Copying exactly, give the lines in the material below from the one with "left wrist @" to the one with "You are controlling", ends included, and nothing besides.

Data excerpt »
────────
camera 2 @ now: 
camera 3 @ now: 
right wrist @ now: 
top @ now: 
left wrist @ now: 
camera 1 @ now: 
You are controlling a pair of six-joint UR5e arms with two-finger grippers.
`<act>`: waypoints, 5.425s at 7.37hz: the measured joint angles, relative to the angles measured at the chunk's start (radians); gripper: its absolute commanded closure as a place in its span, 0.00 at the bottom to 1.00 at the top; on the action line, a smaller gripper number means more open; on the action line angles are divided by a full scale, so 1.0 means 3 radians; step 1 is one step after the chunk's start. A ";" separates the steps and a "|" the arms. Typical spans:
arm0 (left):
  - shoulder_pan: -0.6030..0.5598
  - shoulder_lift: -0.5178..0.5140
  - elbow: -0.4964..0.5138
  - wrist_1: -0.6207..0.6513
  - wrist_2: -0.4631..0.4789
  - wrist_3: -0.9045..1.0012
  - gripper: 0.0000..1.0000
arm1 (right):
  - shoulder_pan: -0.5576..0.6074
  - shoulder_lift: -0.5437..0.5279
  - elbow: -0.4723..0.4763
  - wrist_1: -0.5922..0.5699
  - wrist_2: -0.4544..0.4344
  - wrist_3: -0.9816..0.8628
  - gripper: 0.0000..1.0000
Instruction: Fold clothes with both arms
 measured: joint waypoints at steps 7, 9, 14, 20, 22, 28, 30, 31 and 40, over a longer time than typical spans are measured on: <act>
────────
Answer box »
left wrist @ now: 
camera 1 @ now: 
You are controlling a pair of six-joint UR5e arms with two-finger grippers.

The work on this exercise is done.